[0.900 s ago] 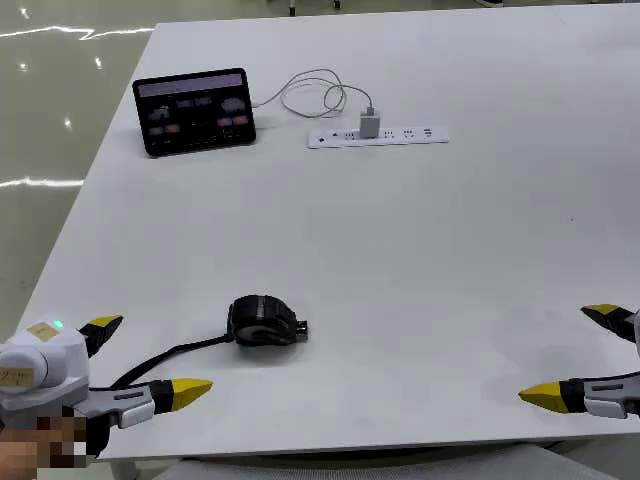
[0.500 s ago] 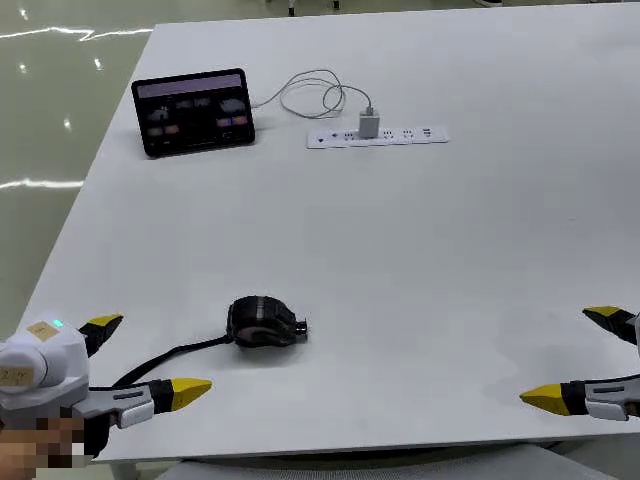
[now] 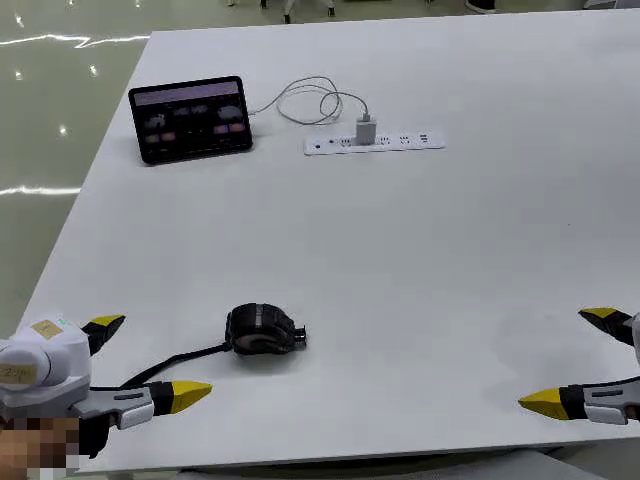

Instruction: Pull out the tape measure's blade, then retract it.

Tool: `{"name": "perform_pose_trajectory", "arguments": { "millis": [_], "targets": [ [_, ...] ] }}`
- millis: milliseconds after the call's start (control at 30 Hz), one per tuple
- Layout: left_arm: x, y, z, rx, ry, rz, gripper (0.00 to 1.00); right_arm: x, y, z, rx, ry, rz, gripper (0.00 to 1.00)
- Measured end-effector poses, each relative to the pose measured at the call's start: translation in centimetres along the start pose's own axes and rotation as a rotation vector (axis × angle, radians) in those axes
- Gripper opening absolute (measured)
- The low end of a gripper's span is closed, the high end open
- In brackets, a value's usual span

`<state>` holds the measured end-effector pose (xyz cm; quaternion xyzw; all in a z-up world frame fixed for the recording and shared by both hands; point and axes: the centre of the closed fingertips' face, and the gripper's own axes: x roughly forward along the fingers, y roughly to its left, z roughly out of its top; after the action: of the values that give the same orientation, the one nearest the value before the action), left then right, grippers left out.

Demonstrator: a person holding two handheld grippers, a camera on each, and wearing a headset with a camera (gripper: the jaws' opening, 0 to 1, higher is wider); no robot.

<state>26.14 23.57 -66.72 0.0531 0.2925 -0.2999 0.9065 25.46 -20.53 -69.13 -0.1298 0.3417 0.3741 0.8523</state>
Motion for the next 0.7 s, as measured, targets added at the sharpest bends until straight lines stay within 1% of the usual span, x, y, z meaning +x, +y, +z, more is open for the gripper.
{"name": "perform_pose_trajectory", "arguments": {
  "millis": [67, 133, 167, 200, 267, 300, 367, 400, 433, 500, 600, 667, 700],
  "targets": [
    [0.3, -0.2, 0.3, 0.003, 0.000, -0.027, 1.00, 0.2, 0.2, 0.5, -0.012, -0.008, 0.010, 1.00],
    [0.7, -1.1, 0.3, -0.001, 0.016, -0.083, 1.00, 0.3, 0.5, 1.0, -0.020, -0.017, 0.025, 0.97],
    [0.9, -1.3, 0.3, 0.010, 0.026, -0.094, 1.00, 0.4, 0.6, 1.3, -0.028, -0.027, 0.028, 0.98],
    [1.2, -1.4, 0.1, 0.007, 0.038, -0.110, 1.00, 0.5, 0.6, 1.5, -0.034, -0.028, 0.028, 0.98],
    [1.5, -1.5, 0.0, -0.050, 0.046, -0.129, 1.00, 0.7, 0.8, 1.8, -0.038, -0.027, 0.040, 0.98],
    [1.7, -1.4, 0.0, -0.053, 0.057, -0.135, 1.00, 0.9, 0.9, 2.2, -0.047, -0.041, 0.045, 0.98],
    [2.1, -1.3, 0.0, -0.046, 0.078, -0.139, 1.00, 1.2, 1.2, 2.7, -0.056, -0.045, 0.064, 0.96],
    [2.2, -1.4, 0.1, -0.040, 0.079, -0.143, 1.00, 1.3, 1.3, 2.9, -0.059, -0.045, 0.066, 0.96],
    [2.4, -1.5, 0.4, -0.021, 0.071, -0.148, 1.00, 1.6, 1.4, 3.2, -0.070, -0.047, 0.069, 0.96],
    [2.7, -1.6, 0.9, -0.007, 0.065, -0.160, 1.00, 1.8, 1.7, 3.6, -0.076, -0.053, 0.078, 0.96],
    [3.3, -1.7, 1.1, 0.038, 0.080, -0.176, 1.00, 2.4, 2.1, 4.3, -0.093, -0.055, 0.091, 0.96],
    [3.7, -2.1, 1.1, 0.081, 0.096, -0.202, 1.00, 2.8, 2.4, 5.0, -0.106, -0.070, 0.102, 0.95],
    [4.0, -2.1, 1.3, 0.143, 0.097, -0.205, 1.00, 3.1, 2.6, 5.3, -0.119, -0.073, 0.106, 0.95]
  ]
}}
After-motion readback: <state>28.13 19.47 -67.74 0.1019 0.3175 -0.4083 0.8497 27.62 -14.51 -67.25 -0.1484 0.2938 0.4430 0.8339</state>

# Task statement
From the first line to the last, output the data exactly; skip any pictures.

# Task solution
[0.900 s ago] 
[0.500 s ago] 
[now] 

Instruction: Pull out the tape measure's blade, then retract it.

Tool: `{"name": "perform_pose_trajectory", "arguments": { "millis": [_], "targets": [ [_, ...] ] }}`
- millis: milliseconds after the call's start (control at 30 Hz), one per tuple
- Layout: left_arm: x, y, z, rx, ry, rz, gripper (0.00 to 1.00); right_arm: x, y, z, rx, ry, rz, gripper (0.00 to 1.00)
- Measured end-effector poses, each relative to the pose measured at the call's start: translation in centimetres along the start pose's own axes and rotation as a rotation vector (axis × angle, radians) in those axes
- Gripper opening absolute (measured)
- The low end of a gripper's span is closed, the high end open
- In brackets, a value's usual span

`<state>` holds the measured end-effector pose (xyz cm; quaternion xyzw; all in a z-up world frame fixed for the recording and shared by both hands; point and axes: the centre of the closed fingertips' face, and the gripper's own axes: x roughly forward along the fingers, y roughly to its left, z roughly out of its top; after the action: of the values that give the same orientation, the one nearest the value before the action), left then right, grippers left out.

Demonstrator: a person holding two handheld grippers, a camera on each, and wearing a headset with a camera (gripper: the jaws' opening, 0 to 1, higher is wider); no robot.

<state>26.14 23.57 -66.72 0.0531 0.2925 -0.2999 0.9065 25.46 -20.53 -69.13 -0.1298 0.3417 0.3741 0.8523</state>
Motion for the next 0.7 s, as measured, targets added at the sharpest bends until straight lines stay within 1% of the usual span, x, y, z meaning +x, +y, +z, more is open for the gripper.
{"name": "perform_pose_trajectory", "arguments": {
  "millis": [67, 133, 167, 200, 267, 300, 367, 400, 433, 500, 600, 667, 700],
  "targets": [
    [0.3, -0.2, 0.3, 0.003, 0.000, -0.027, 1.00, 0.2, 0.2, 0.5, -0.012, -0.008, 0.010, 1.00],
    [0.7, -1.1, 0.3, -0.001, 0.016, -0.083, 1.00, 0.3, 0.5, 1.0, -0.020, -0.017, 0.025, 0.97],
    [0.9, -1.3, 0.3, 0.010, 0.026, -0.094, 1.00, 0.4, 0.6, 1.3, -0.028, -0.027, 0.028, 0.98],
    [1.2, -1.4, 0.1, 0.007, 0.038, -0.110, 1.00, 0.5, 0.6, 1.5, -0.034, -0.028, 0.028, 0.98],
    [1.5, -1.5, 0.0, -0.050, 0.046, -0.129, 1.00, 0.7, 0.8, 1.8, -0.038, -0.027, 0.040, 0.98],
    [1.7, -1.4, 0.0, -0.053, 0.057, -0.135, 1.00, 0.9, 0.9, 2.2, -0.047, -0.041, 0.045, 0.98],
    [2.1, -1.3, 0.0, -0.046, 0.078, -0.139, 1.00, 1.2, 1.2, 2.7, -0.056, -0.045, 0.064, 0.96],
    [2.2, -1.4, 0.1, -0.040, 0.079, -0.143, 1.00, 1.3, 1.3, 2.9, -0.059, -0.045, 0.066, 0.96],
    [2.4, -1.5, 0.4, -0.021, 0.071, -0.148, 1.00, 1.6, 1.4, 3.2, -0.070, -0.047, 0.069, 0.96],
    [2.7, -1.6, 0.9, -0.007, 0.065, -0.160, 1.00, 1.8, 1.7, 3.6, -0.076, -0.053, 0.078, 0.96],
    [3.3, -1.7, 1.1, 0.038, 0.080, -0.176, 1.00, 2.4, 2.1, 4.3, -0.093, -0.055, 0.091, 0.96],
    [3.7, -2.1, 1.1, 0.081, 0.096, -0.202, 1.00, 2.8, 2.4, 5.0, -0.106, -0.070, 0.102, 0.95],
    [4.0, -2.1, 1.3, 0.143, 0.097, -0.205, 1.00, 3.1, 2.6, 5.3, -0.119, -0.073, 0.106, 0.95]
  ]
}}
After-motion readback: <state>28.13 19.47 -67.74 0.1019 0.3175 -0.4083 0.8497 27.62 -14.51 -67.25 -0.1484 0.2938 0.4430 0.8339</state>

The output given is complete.